The Eleanor Roosevelt Papers, Digital Edition > My Day
My Day by Eleanor Roosevelt

      

NEW YORK, Tuesday—I was interested in reading yesterday morning one of our most able and sometimes conservative columnists who has been travelling abroad. In this particular instance his column came from Yugoslavia and he reported on his impressions of the atmosphere of the country and its leader.

I have never been in Yugoslavia and I have never met its leader, but I think this correspondent is fairly objective. If he says that its leader is calm and the atmosphere is a hopeful one in that country which is so near the menacings of a very powerful nation, I think we would perhaps feel a little more confident ourselves.
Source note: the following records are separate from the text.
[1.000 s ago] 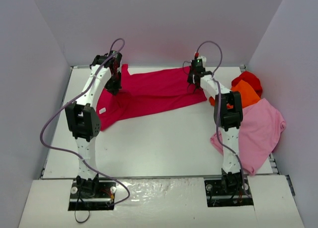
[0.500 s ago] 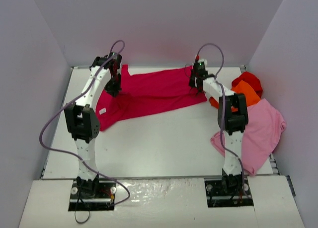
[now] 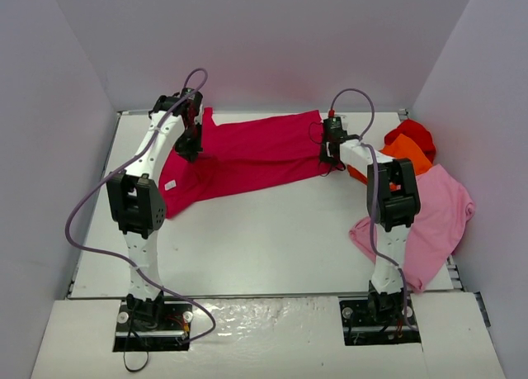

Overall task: Fold and stack the t-shirts
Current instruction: Fold the flattened tshirt in 1/3 of the way

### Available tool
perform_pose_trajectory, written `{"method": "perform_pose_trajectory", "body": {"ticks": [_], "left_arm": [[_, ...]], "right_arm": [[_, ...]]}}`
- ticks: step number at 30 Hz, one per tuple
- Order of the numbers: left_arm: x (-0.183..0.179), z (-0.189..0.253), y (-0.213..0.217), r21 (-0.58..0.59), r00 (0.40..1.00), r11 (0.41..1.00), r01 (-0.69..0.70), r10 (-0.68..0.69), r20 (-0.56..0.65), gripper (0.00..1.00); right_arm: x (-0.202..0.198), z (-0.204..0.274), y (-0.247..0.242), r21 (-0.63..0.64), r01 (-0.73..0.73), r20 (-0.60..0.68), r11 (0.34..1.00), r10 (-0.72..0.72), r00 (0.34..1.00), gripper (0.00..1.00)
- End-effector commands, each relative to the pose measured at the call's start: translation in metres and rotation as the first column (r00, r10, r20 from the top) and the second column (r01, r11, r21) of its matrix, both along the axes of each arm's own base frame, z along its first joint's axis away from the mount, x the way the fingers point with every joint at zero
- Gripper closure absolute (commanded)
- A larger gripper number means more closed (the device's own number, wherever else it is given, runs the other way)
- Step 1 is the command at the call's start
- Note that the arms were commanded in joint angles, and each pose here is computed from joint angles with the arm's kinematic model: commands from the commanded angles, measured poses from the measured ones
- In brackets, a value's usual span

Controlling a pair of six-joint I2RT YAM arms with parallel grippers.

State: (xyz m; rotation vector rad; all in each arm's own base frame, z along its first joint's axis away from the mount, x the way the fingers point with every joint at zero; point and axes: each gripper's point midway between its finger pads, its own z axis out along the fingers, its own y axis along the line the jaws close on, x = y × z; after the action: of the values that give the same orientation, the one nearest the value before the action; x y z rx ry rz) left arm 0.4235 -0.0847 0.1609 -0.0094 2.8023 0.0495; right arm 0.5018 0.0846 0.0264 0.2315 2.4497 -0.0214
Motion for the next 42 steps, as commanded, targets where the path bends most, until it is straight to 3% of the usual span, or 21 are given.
{"method": "perform_pose_trajectory", "body": {"ticks": [1, 11, 22, 27, 35, 42], "left_arm": [[0.0, 0.043, 0.005, -0.014, 0.993, 1.0, 0.002, -0.001, 0.116, 1.0], [0.001, 0.041, 0.005, -0.013, 0.994, 1.0, 0.003, -0.001, 0.112, 1.0], [0.0, 0.039, 0.004, -0.018, 0.994, 1.0, 0.006, -0.004, 0.108, 1.0], [-0.001, 0.039, 0.003, -0.021, 0.994, 1.0, 0.008, -0.005, 0.108, 1.0], [-0.002, 0.037, 0.003, -0.02, 0.995, 1.0, 0.009, -0.007, 0.103, 1.0], [-0.002, 0.039, 0.002, -0.033, 0.994, 0.999, 0.009, -0.005, 0.112, 1.0]], "right_arm": [[0.031, 0.026, -0.003, -0.025, 0.022, 0.099, 0.999, -0.02, 0.995, 1.0], [0.052, 0.016, -0.007, -0.054, 0.067, 0.122, 0.996, -0.06, 0.991, 1.0], [0.105, 0.108, 0.014, 0.052, 0.038, 0.41, 0.998, -0.056, 0.91, 1.0], [0.116, 0.125, 0.027, 0.11, -0.016, 0.458, 0.994, -0.036, 0.888, 1.0], [0.075, 0.14, 0.017, 0.099, -0.011, 0.477, 0.995, -0.038, 0.878, 1.0], [0.046, 0.125, 0.007, 0.075, 0.013, 0.435, 0.997, -0.045, 0.899, 1.0]]}}
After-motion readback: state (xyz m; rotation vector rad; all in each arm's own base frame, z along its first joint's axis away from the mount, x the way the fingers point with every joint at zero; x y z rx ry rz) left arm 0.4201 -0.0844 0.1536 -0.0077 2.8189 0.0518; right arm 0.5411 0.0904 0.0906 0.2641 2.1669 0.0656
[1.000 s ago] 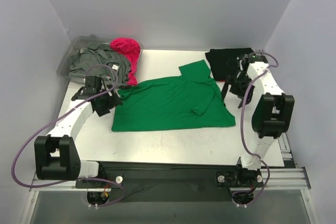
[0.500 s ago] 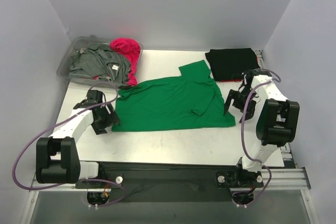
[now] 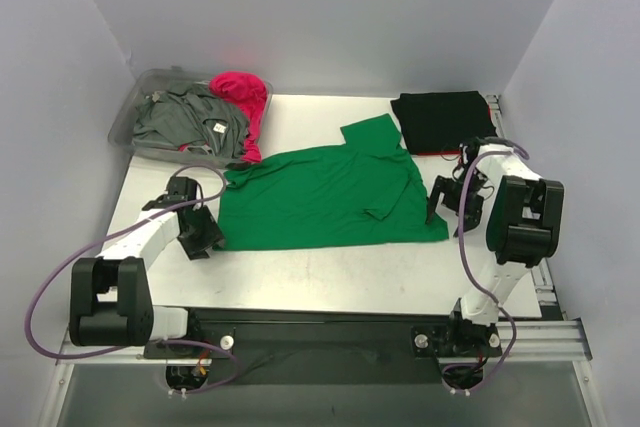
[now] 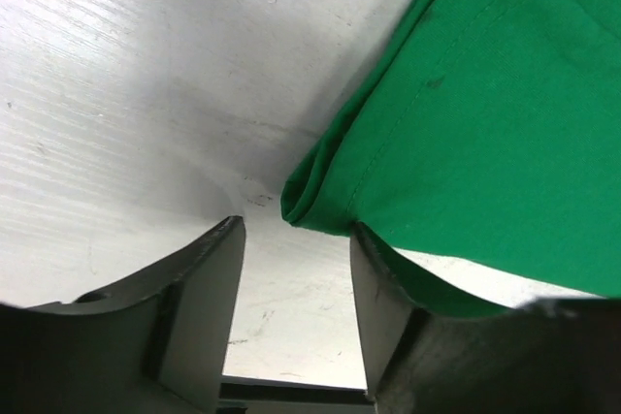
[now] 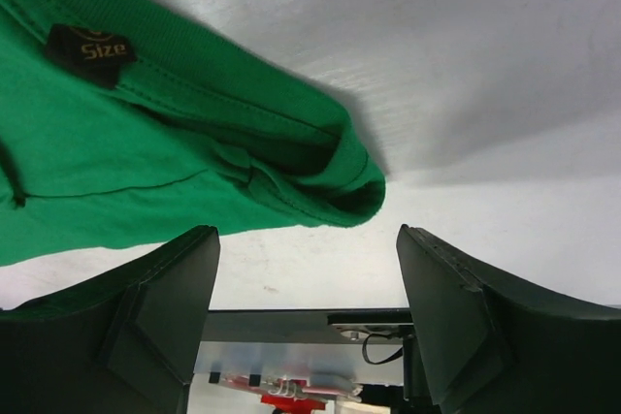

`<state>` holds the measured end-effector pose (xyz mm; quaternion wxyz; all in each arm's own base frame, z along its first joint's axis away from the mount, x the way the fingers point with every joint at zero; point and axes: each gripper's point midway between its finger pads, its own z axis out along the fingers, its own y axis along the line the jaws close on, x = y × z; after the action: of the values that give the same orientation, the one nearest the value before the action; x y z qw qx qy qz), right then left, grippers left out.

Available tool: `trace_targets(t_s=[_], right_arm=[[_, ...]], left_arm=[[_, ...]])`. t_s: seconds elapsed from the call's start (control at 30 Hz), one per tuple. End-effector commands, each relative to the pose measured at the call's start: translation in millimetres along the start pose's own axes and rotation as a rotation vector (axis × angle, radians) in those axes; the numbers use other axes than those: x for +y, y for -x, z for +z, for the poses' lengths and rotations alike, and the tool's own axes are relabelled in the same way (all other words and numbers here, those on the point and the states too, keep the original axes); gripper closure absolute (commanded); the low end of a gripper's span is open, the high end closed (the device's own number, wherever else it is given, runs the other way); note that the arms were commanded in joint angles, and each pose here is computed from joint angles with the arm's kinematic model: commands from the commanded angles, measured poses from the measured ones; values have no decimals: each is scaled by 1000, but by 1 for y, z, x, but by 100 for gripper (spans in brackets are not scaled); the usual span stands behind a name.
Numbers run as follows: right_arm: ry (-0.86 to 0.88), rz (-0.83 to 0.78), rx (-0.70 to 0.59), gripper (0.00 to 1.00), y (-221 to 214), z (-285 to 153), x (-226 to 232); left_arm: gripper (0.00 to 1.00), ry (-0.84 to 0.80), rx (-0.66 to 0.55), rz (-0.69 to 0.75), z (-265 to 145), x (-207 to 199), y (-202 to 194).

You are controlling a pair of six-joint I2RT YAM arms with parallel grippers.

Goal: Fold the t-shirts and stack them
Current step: Fold the flattened tshirt in 1/3 of the way

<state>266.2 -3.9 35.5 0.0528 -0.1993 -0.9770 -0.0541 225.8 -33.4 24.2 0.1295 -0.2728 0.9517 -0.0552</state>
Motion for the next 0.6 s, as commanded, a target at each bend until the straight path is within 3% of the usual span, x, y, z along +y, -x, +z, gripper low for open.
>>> trace_targets(t_s=[0.0, 0.17, 0.2, 0.27, 0.33, 0.43, 0.47, 0.57], right_arm=[[-11, 1, 56, 26, -10, 5, -5], [-44, 9, 97, 40, -13, 16, -11], [-51, 10, 100, 41, -12, 17, -13], [-64, 11, 110, 48, -12, 20, -16], [-69, 13, 113, 52, -11, 21, -17], [-104, 13, 115, 67, -11, 22, -24], [-113, 18, 115, 77, -12, 22, -26], [-159, 24, 118, 93, -15, 20, -36]], left_arm=[[44, -32, 0, -4, 7, -5, 1], [58, -35, 24, -14, 14, -3, -6], [65, -36, 25, -17, 15, -4, -6], [69, -32, 29, -16, 18, -3, -6], [80, -24, 39, -12, 20, -1, -6], [97, -17, 37, -12, 19, 0, -3], [100, -5, 30, -12, 18, 2, -2], [100, 15, -4, -15, 12, 6, 3]])
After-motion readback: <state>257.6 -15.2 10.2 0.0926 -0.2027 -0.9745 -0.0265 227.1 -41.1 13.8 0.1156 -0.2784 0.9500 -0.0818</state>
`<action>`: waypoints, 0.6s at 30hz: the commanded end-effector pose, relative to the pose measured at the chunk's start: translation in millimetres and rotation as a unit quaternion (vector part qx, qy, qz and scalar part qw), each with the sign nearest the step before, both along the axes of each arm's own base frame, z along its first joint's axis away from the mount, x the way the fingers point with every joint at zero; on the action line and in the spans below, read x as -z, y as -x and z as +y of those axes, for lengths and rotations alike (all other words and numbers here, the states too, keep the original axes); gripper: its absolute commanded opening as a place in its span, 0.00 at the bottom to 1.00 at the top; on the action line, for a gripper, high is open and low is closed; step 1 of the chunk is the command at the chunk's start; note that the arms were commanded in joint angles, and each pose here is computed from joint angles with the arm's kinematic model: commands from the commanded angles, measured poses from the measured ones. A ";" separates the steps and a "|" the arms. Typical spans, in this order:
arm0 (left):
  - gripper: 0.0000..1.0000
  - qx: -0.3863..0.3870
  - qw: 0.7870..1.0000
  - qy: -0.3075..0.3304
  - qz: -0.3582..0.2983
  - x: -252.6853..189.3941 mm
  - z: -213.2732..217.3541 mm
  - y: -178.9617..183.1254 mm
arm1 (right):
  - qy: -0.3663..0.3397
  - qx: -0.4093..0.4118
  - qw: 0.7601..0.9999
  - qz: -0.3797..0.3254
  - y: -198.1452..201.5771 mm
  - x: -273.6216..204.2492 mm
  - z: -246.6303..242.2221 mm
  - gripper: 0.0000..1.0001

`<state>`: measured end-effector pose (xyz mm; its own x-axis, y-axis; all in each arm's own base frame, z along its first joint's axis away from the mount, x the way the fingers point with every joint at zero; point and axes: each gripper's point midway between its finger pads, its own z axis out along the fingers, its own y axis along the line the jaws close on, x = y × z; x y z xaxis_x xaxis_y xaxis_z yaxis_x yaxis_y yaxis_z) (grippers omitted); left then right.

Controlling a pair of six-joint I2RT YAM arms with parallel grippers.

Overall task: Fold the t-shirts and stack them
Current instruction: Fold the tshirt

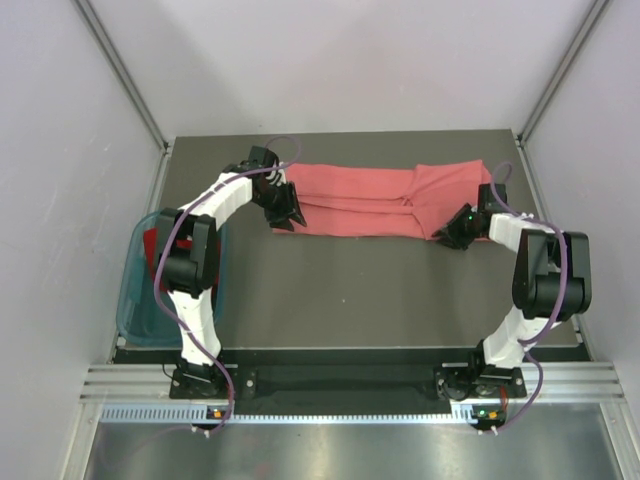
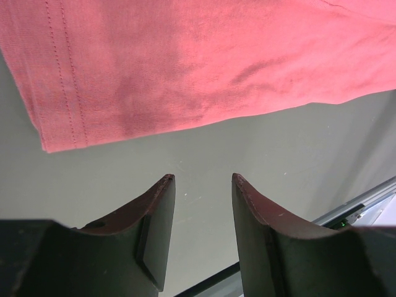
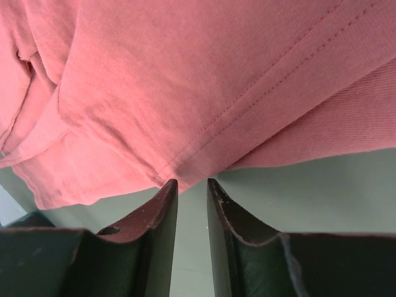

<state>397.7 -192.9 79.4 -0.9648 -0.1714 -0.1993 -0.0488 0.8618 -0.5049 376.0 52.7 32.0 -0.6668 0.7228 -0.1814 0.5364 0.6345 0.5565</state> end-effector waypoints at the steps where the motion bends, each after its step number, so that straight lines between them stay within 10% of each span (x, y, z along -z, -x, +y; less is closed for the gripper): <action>1: 0.47 0.008 1.000 0.011 -0.017 -10.0 -3.6 -5.6 | 0.015 -0.005 1.000 -0.024 -14.5 -5.1 -1.9 0.26; 18: 0.47 0.008 1.000 0.010 -0.017 -10.3 -3.1 -5.5 | 0.004 -0.006 0.999 -0.042 -32.1 -27.3 0.5 0.01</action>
<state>397.6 -192.9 79.3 -0.9649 -0.1712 -0.1993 -0.0487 0.8621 -0.5045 390.4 50.7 38.5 -0.6656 0.7179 -0.2039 0.5205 0.6423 0.5626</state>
Perhaps we are going to weather the present world difficulties and somehow work out solutions to living together in peace!

President Truman looks cheerful and apparently he preserves this atmosphere in spite of all the inside knowledge he must have on problems, in spite of political polls and the gloomy things that many Republican members of Congress have been saying.

I have an idea that he has taken the decision to travel around the country not just because he wants to bolster the chances of the Democratic members of Congress, but because he really wants to talk to the people and get a chance to feel out the way they feel.

My husband used to need that every now and then. His trips were frequently called "inspection trips." He looked at industries at projects that were being carried out, but really what he looked at was people and their condition.

I have an idea that it might be better to think of this trip of the President's as an inspection trip made to see and feel for himself the conditions under which the people of the United States are living and the state of mind and of heart which is theirs in the early summer of 1950. He is going to talk to people, and they will tell him a great many things. I think such trips are always very valuable.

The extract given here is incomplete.